Task to complete
When scanning the data, count every line with "purple" in it, and report only the resulting number.

Listed entries
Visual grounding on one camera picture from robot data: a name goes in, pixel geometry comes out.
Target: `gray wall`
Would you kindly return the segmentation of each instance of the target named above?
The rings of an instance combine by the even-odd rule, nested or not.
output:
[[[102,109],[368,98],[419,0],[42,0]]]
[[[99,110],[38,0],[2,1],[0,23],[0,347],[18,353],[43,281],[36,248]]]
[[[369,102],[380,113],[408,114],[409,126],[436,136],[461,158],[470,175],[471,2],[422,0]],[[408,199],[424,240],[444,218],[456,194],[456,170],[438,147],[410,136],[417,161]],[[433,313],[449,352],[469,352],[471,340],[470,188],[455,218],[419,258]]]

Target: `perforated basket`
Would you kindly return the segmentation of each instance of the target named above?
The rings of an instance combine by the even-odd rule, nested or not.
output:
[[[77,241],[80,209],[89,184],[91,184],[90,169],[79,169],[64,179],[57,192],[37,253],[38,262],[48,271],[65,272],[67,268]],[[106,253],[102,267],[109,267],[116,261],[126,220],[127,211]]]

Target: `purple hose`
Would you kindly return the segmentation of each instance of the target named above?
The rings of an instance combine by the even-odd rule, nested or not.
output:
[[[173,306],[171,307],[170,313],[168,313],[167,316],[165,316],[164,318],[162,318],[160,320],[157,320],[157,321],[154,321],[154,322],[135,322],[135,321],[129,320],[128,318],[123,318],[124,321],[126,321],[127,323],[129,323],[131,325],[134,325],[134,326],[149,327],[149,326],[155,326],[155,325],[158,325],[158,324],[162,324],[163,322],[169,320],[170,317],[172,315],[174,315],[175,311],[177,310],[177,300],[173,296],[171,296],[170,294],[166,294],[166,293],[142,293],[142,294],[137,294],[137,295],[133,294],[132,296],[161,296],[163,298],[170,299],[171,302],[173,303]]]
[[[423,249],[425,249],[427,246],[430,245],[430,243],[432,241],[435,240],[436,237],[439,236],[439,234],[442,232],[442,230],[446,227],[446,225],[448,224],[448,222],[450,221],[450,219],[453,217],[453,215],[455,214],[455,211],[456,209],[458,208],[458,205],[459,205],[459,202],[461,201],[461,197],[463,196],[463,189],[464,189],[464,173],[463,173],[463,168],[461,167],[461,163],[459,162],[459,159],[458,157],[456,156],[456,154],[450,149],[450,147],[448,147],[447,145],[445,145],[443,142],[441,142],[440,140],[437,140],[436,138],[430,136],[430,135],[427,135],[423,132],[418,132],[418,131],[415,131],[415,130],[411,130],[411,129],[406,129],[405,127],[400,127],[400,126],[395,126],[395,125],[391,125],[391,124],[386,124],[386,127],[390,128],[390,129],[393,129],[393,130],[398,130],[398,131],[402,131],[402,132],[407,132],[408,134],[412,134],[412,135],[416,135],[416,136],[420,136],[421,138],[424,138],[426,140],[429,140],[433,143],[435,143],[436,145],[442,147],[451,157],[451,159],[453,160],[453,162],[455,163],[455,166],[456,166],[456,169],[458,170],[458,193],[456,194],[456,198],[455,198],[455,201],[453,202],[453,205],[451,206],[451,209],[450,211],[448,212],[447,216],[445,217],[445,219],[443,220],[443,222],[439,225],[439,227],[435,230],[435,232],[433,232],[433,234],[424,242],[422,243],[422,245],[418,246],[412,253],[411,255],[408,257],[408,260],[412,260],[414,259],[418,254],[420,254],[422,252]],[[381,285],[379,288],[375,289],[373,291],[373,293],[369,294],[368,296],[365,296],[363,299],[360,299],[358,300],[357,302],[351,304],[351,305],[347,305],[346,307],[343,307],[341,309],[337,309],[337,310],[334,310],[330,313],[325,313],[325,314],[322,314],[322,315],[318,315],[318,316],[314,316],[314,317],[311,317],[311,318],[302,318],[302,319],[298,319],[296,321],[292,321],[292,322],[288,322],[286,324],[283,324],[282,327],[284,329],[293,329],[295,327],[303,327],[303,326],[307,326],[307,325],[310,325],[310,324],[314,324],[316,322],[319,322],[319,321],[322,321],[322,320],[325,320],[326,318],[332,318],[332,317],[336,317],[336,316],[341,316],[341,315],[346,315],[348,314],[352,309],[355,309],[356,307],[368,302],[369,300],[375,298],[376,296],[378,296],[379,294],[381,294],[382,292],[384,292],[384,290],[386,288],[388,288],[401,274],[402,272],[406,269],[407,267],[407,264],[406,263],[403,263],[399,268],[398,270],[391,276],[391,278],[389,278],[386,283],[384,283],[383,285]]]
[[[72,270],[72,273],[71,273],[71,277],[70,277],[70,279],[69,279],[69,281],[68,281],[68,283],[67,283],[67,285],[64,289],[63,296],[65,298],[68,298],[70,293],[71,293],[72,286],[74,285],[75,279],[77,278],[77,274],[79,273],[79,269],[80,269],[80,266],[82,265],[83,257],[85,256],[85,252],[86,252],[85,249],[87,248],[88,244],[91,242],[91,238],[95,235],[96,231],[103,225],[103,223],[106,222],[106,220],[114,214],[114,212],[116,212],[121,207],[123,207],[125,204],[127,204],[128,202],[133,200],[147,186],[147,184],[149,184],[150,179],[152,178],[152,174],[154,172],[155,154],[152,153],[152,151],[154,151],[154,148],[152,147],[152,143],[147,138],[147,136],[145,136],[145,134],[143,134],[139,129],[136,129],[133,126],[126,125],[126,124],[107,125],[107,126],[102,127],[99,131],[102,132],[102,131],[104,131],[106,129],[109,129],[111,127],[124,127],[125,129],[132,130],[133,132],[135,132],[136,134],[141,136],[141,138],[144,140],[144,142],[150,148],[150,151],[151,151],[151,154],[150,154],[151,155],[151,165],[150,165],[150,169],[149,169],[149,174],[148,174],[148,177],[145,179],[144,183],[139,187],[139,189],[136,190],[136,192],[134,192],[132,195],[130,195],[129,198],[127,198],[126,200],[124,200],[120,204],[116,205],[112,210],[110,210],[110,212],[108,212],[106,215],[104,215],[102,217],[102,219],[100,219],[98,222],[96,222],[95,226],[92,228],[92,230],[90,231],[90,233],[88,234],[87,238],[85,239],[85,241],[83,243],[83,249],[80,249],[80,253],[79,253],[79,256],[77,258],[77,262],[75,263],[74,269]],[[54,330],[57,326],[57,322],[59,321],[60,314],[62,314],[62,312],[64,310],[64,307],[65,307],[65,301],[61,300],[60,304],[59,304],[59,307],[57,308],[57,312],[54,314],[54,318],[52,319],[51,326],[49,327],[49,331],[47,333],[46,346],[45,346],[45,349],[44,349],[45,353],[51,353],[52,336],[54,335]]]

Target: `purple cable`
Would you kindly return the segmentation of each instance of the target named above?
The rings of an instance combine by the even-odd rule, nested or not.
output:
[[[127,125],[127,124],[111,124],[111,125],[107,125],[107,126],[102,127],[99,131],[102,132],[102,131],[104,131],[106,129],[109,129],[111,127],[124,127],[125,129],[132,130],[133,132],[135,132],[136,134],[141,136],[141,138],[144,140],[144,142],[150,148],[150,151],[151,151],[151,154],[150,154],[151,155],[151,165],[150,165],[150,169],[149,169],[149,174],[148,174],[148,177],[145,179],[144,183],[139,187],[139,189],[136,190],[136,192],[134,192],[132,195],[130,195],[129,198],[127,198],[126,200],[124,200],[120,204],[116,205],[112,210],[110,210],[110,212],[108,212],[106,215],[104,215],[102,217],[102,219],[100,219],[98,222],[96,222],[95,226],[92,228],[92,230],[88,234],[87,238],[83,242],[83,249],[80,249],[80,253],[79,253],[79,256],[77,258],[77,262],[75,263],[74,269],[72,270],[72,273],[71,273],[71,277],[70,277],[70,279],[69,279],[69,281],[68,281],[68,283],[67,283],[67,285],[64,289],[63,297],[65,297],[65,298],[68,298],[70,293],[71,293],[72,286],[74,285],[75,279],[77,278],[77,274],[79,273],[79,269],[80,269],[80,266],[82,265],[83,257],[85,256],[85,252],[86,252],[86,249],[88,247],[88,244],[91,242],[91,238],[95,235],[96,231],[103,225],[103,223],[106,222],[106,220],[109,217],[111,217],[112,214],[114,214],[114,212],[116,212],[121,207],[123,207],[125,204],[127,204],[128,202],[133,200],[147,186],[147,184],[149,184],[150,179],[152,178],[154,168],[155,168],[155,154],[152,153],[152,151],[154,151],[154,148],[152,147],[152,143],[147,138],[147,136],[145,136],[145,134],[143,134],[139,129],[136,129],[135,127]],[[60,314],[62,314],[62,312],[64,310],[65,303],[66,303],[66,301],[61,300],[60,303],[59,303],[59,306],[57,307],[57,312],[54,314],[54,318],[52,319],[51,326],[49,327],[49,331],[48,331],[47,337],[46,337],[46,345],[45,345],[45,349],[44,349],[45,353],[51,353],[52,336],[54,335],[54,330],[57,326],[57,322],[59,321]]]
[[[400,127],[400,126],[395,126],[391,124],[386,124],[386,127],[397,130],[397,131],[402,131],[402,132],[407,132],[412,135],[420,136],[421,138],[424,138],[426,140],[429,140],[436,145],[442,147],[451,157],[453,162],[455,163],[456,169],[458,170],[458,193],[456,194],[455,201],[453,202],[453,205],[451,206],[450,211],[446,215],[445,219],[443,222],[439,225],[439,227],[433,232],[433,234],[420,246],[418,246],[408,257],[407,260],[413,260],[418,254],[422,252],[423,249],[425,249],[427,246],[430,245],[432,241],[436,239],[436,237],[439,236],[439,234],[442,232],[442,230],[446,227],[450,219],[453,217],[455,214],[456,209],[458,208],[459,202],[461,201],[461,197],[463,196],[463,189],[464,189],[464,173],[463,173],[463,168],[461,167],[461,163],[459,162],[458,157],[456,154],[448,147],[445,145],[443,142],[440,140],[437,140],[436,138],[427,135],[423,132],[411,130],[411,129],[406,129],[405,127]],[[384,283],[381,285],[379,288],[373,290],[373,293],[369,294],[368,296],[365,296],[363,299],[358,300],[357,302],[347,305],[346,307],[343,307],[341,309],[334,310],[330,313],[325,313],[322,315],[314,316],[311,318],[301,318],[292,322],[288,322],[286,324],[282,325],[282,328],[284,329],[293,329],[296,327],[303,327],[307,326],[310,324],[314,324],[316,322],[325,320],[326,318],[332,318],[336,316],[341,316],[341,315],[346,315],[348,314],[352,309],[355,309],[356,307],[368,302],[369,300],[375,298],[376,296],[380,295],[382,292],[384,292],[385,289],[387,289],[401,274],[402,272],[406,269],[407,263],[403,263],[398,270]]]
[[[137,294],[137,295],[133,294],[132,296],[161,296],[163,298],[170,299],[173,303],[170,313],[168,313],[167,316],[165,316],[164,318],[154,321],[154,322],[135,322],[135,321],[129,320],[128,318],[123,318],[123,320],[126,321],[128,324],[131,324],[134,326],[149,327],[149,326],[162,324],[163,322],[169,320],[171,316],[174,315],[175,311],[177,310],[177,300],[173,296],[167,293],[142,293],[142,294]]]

Final answer
2